**Task brief**
Nothing but the data, repeated exactly, belongs in the answer.

===== Collected data

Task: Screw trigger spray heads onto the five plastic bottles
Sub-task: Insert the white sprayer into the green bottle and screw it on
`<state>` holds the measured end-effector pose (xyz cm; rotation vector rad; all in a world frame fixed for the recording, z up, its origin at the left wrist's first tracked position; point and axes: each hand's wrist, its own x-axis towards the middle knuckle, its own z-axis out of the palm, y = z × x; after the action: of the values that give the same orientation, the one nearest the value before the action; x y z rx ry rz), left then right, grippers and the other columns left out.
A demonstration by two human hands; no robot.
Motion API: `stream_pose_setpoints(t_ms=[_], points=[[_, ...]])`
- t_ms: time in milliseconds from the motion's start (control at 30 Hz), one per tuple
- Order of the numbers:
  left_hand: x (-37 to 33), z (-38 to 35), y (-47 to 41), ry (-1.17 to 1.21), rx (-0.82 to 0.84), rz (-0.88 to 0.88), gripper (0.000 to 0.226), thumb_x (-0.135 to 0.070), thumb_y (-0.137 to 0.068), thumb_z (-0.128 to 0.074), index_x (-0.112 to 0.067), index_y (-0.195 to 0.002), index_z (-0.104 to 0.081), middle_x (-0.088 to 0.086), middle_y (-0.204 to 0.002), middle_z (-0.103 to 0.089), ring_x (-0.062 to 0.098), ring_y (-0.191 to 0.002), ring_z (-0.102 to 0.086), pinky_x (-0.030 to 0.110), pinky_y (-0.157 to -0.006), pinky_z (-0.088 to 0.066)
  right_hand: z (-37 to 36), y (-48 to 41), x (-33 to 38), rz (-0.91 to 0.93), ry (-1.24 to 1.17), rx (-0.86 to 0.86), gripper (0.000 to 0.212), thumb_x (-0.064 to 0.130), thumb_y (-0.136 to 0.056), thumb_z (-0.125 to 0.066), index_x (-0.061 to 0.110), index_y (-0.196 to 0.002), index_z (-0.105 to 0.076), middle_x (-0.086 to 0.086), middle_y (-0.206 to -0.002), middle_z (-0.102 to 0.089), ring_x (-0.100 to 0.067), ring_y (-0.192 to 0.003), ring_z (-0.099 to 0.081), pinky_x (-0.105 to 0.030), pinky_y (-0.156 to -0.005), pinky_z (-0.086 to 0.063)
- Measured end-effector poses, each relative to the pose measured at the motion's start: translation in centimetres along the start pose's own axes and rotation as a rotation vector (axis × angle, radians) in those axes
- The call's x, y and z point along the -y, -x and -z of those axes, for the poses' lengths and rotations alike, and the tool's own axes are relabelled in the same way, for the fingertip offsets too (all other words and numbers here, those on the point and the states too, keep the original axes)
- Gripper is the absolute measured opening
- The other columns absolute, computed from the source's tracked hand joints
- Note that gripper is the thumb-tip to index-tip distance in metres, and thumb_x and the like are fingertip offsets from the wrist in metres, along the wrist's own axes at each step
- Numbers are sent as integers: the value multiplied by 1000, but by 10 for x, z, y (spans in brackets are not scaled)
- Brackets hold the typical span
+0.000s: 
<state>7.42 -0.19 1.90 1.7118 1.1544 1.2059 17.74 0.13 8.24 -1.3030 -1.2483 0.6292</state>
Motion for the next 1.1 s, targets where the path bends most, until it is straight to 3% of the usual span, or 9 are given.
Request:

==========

**Expected output**
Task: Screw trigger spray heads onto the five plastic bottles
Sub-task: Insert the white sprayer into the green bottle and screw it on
`<state>` holds the measured end-effector pose (xyz cm; rotation vector rad; all in a world frame fixed for the recording, z up, its origin at the left wrist's first tracked position; point and axes: each hand's wrist, its own x-axis towards the middle knuckle, its own z-axis out of the palm, y = z × x; after the action: of the values that give the same orientation, the one nearest the value before the action; x y z rx ry rz), left then right, grippers and the other columns left out.
A demonstration by two human hands; no robot.
Motion API: `stream_pose_setpoints(t_ms=[_], points=[[_, ...]])`
- t_ms: time in milliseconds from the motion's start (control at 30 Hz), one per tuple
- Order of the numbers:
  left_hand: x (-37 to 33), z (-38 to 35), y (-47 to 41), ry (-1.17 to 1.21), rx (-0.82 to 0.84), rz (-0.88 to 0.88), gripper (0.000 to 0.226), thumb_x (-0.135 to 0.070), thumb_y (-0.137 to 0.068), thumb_z (-0.128 to 0.074), index_x (-0.112 to 0.067), index_y (-0.195 to 0.002), index_z (-0.104 to 0.081), middle_x (-0.088 to 0.086), middle_y (-0.204 to 0.002), middle_z (-0.103 to 0.089), ring_x (-0.062 to 0.098), ring_y (-0.191 to 0.002), ring_z (-0.102 to 0.086), pinky_x (-0.030 to 0.110), pinky_y (-0.157 to -0.006), pinky_z (-0.088 to 0.066)
  right_hand: z (-37 to 36), y (-48 to 41), x (-33 to 38), rz (-0.91 to 0.93), ry (-1.24 to 1.17), rx (-0.86 to 0.86), gripper (0.000 to 0.212), thumb_x (-0.064 to 0.130), thumb_y (-0.136 to 0.056), thumb_z (-0.125 to 0.066), index_x (-0.061 to 0.110), index_y (-0.196 to 0.002), index_z (-0.105 to 0.076), middle_x (-0.086 to 0.086), middle_y (-0.206 to -0.002), middle_z (-0.102 to 0.089), ring_x (-0.100 to 0.067), ring_y (-0.192 to 0.003), ring_z (-0.099 to 0.081), pinky_x (-0.105 to 0.030), pinky_y (-0.156 to -0.005), pinky_z (-0.086 to 0.063)
- Measured end-effector poses, each relative to the pose measured at the motion's start: translation in centimetres along the start pose's own axes and rotation as a rotation vector (axis × angle, radians) in those axes
- The call's x, y and z point along the -y, -x and -z of those axes, for the poses' lengths and rotations alike, and the tool's own axes are relabelled in the same way, for the fingertip offsets too (all other words and numbers here, those on the point and the states too, keep the original axes)
- Gripper is the absolute measured opening
- The other columns absolute, computed from the source's tracked hand joints
- Note that gripper is the thumb-tip to index-tip distance in metres, and thumb_x and the like are fingertip offsets from the wrist in metres, along the wrist's own axes at each step
- Numbers are sent as integers: the value multiplied by 1000, but by 10 for x, z, y (spans in brackets are not scaled)
- Brackets hold the typical span
+0.000s: 
<state>7.42 -0.19 1.90 1.7118 1.1544 1.2059 17.74 0.13 8.24 -1.3030 -1.2483 0.6292</state>
Motion for the next 1.1 s, targets where the path bends most, until it is straight to 3% of the usual span, or 9 are given.
Request:

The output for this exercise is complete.